South African artist Mbongeni Buthelezi is turning discarded bits of plastic into sought-after works of art.

The plastic bubbles pop under Buthelezi's fingertips, calloused from manipulating the hot, molten material he uses to create large abstract pieces and portraits.

In one work, purple and orange soft drink labels become the clothes worn by women chatting on a street corner. The plastic's rough texture evokes the grit of life in South Africa's townships.

"I'm influenced by people. Wherever I look or whatever I do, it's always being tempered by a human being," said Buthelezi.

A vivid series of black and white portraits of children playing is especially poignant for Buthelezi, who at 11 broke his back trying to lift a bag of cement as he helped his father make bricks.

"I never had a chance to play," he remembers. Buthelezi isn't angry; instead he appreciates the lesson of hard work and independence.

The 49-year-old artist began working with plastic in his final year of art school while looking for a distinctive medium that a poor student could afford.
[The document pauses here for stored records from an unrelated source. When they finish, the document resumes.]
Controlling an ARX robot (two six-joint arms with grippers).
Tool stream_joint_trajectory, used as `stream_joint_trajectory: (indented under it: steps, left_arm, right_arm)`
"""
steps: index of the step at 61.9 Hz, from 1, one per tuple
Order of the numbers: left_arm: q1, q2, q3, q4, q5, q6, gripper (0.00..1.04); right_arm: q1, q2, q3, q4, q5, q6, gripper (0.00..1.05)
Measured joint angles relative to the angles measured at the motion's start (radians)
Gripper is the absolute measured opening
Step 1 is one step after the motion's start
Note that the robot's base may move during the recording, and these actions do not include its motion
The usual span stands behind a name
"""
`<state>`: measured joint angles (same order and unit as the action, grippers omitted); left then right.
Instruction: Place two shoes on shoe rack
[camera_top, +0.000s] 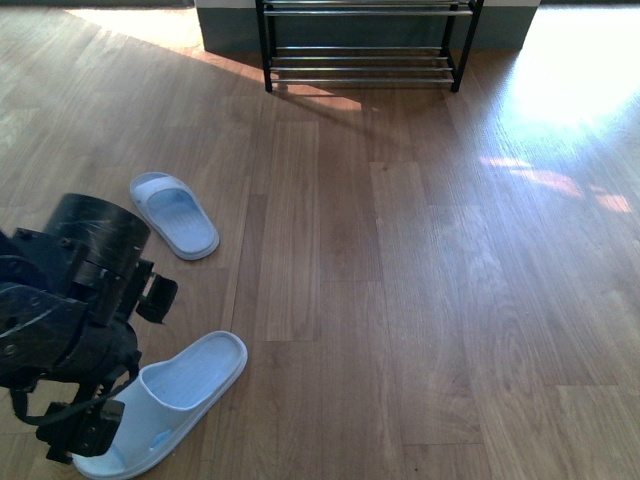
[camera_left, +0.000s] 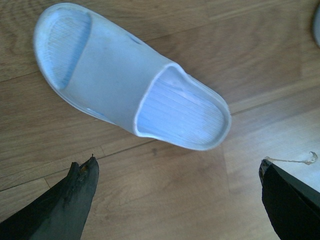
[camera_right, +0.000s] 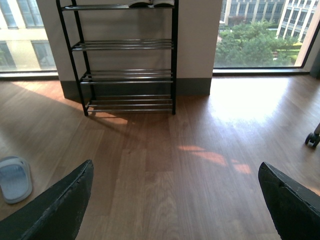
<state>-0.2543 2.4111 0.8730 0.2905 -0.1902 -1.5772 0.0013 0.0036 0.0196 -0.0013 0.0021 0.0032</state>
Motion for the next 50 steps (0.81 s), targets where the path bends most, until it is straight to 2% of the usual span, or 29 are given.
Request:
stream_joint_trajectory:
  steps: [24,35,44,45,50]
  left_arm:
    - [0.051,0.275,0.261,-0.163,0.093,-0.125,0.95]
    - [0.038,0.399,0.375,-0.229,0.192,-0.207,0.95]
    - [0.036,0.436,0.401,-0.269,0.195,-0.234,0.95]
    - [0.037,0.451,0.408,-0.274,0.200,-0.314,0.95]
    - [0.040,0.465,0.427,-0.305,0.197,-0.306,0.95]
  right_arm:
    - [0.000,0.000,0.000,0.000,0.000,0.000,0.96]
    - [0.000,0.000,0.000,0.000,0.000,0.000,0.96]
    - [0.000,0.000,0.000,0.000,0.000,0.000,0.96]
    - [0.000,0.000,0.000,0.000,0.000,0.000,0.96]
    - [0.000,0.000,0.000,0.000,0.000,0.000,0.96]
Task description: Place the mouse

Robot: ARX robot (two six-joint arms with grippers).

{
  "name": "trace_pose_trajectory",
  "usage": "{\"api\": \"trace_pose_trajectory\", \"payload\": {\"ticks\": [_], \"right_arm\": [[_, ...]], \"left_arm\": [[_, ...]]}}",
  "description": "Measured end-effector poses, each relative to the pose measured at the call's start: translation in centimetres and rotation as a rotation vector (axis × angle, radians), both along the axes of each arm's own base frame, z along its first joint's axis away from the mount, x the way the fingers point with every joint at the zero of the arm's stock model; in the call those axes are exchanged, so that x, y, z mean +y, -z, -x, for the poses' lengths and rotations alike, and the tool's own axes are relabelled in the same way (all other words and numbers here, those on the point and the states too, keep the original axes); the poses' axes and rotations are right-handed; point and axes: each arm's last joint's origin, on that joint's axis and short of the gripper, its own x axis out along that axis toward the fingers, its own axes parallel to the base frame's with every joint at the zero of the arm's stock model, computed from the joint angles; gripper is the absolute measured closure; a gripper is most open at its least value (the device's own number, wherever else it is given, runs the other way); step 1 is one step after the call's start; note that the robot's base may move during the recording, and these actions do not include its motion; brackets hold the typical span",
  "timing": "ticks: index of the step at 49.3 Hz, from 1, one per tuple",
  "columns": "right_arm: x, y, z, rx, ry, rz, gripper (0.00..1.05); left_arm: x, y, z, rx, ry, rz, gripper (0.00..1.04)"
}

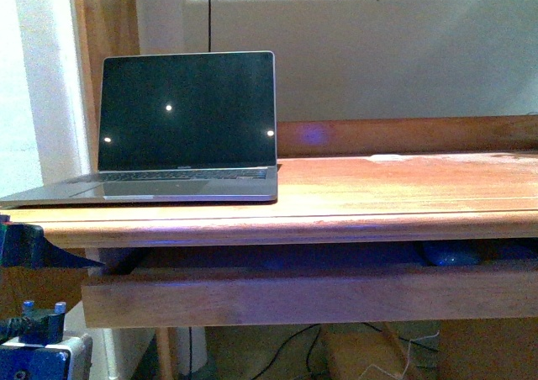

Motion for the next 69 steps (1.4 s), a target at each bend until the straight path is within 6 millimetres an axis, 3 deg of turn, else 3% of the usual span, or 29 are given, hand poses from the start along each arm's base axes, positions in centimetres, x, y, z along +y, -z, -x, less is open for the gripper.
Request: {"api": "trace_pose_trajectory", "payload": {"ticks": [21,37,51,69], "right_arm": [[0.0,0.0,0.0,0.0,0.0,0.0,0.07],[0.0,0.0,0.0,0.0,0.0,0.0,0.07],[0.0,0.0,0.0,0.0,0.0,0.0,0.07],[0.0,0.0,0.0,0.0,0.0,0.0,0.07]], "left_arm": [[-1.1,2.3,-4.3,0.009,0.03,0.073,0.08],[-2.0,3.7,-5.5,0.025,0.046,0.104,0.08],[-3.0,3.7,-5.5,0.096,0.02,0.128,0.08],[-5.7,1.1,-3.4,0.453,-0.076,0.369,0.08]]}}
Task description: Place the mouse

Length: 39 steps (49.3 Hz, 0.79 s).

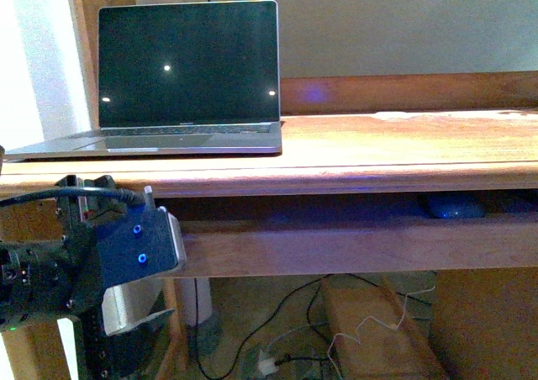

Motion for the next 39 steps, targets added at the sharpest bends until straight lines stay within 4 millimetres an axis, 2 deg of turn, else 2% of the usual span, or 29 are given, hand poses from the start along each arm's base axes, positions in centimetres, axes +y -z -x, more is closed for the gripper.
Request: {"api": "trace_pose_trajectory", "payload": {"ticks": [15,25,39], "right_arm": [[0.0,0.0,0.0,0.0,0.0,0.0,0.07],[0.0,0.0,0.0,0.0,0.0,0.0,0.07],[0.0,0.0,0.0,0.0,0.0,0.0,0.07]], "left_arm": [[-2.2,-0.5,3.1,0.139,0.056,0.099,0.08],[-3.8,-1.0,6.0,0.264,0.077,0.162,0.08],[-5.0,-1.9,8.5,0.391,0.065,0.269,0.08]]}}
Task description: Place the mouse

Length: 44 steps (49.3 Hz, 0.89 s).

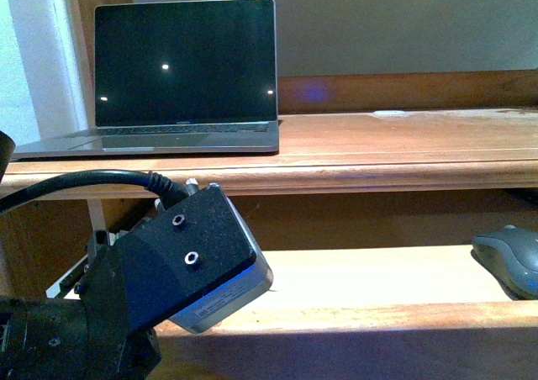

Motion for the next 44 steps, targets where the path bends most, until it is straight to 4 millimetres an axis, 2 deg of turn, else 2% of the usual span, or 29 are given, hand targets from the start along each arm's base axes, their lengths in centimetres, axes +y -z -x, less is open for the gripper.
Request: {"api": "trace_pose_trajectory", "payload": {"ticks": [16,23,29,33,37,41,44], "right_arm": [[0.0,0.0,0.0,0.0,0.0,0.0,0.07],[0.0,0.0,0.0,0.0,0.0,0.0,0.07],[0.0,0.0,0.0,0.0,0.0,0.0,0.07],[0.0,0.0,0.0,0.0,0.0,0.0,0.07],[0.0,0.0,0.0,0.0,0.0,0.0,0.07],[0.0,0.0,0.0,0.0,0.0,0.0,0.07],[0.0,0.0,0.0,0.0,0.0,0.0,0.07]], "left_arm": [[-1.1,-0.9,2.0,0.132,-0.034,0.12,0.08],[-1.1,-1.4,1.9,0.165,-0.104,0.177,0.08],[-1.0,-2.4,1.1,0.124,-0.167,0.219,0.08],[-0.9,-3.9,0.4,0.046,-0.214,0.254,0.08],[-0.5,-7.2,-0.7,-0.107,-0.289,0.327,0.08],[-0.1,-10.0,-0.6,-0.198,-0.301,0.401,0.08],[-0.1,-11.0,-0.2,-0.221,-0.289,0.426,0.08]]}}
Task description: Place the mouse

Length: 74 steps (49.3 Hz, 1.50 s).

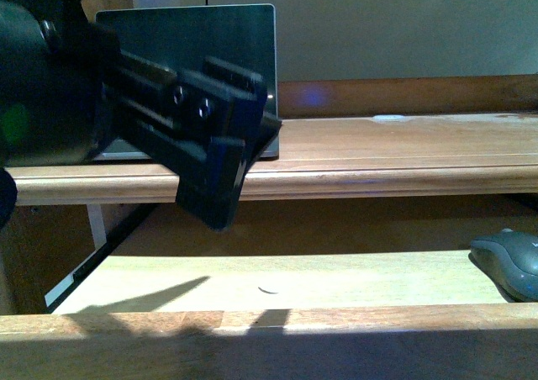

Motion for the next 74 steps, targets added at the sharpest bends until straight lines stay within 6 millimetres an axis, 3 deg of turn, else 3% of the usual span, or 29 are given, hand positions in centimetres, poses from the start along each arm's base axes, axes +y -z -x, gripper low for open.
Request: {"api": "trace_pose_trajectory", "payload": {"ticks": [8,14,21,26,34,38,45,58,65,74], "right_arm": [[0.0,0.0,0.0,0.0,0.0,0.0,0.07],[0.0,0.0,0.0,0.0,0.0,0.0,0.07],[0.0,0.0,0.0,0.0,0.0,0.0,0.07],[0.0,0.0,0.0,0.0,0.0,0.0,0.07],[0.0,0.0,0.0,0.0,0.0,0.0,0.07],[0.0,0.0,0.0,0.0,0.0,0.0,0.07],[0.0,0.0,0.0,0.0,0.0,0.0,0.07],[0.0,0.0,0.0,0.002,0.002,0.0,0.07],[0.1,-0.6,-1.1,0.212,0.037,-0.093,0.07],[0.6,-3.7,-3.5,0.188,0.019,-0.12,0.07]], "left_arm": [[-0.5,-0.7,1.1,0.002,0.021,0.01,0.08],[0.0,-2.4,2.3,-0.039,-0.026,0.081,0.08],[2.5,-4.1,3.6,-0.096,-0.308,0.207,0.08],[5.1,-3.4,5.8,-0.105,-0.537,0.268,0.08],[7.1,-1.6,10.1,-0.076,-0.642,0.318,0.09],[8.1,-0.5,11.8,-0.003,-0.655,0.304,0.2],[10.3,4.5,14.9,0.091,-0.674,0.279,0.42],[11.6,7.1,15.6,0.077,-0.671,0.317,0.77],[12.1,8.4,15.6,0.078,-0.675,0.32,1.02],[13.2,9.3,15.6,0.079,-0.691,0.325,1.02]]}}
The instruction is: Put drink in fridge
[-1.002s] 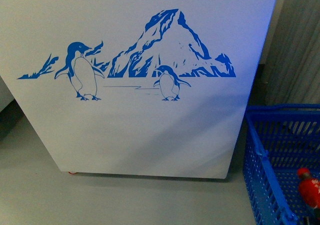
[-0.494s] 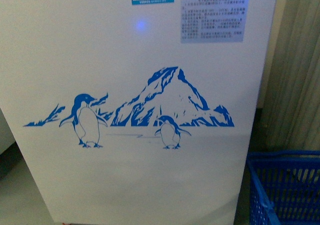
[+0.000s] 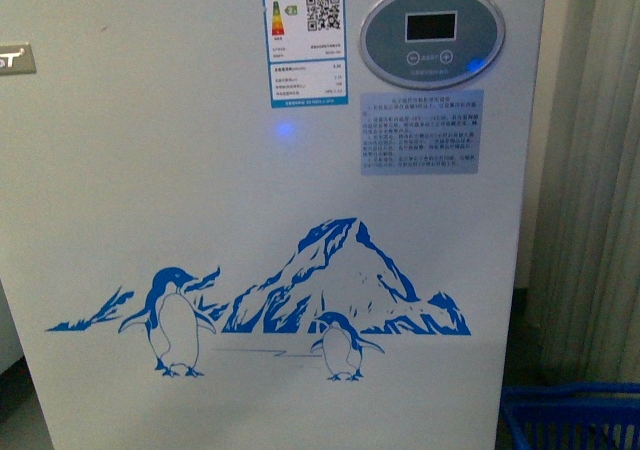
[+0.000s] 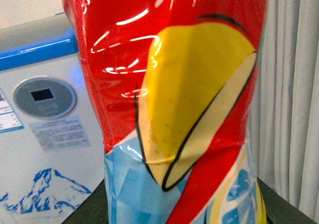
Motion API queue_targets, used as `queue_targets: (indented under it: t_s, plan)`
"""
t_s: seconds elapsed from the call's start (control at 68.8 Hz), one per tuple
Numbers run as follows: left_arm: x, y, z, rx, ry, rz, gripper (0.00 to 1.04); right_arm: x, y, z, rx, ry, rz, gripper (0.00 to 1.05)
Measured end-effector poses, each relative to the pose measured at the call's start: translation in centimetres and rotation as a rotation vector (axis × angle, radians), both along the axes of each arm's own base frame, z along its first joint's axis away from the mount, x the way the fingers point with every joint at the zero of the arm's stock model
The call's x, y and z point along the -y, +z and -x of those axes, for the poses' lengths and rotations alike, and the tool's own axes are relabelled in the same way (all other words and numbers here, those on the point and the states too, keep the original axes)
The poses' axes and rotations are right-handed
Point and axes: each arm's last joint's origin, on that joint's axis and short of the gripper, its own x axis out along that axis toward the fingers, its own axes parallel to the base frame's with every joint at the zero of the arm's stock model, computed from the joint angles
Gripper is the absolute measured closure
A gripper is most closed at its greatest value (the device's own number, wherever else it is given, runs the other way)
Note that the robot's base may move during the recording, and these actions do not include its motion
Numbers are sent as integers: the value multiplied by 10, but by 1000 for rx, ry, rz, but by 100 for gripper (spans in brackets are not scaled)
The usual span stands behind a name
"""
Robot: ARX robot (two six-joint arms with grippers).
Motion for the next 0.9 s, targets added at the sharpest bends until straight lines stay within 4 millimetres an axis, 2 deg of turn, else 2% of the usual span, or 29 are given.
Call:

He found inspiration in a heap of plastic and a heat gun forgotten in the school's shed, beginning a career in found art that has lasted 23 years.

Buthelezi's use of throwaway objects to depict often forgotten about people sets him apart as an artist, says art critic Karabo Kgoleng Dada, who counts Buthelezi as one of a growing number of South African artists whose work reflects an awareness of humanity's often detrimental impact on the environment.

Kgoleng Dada says it remains to be seen in what new directions Buthelezi can take his art: "Has he kind of painted himself into a corner using this medium? How far will he take it? That's something we also have to wait to watch."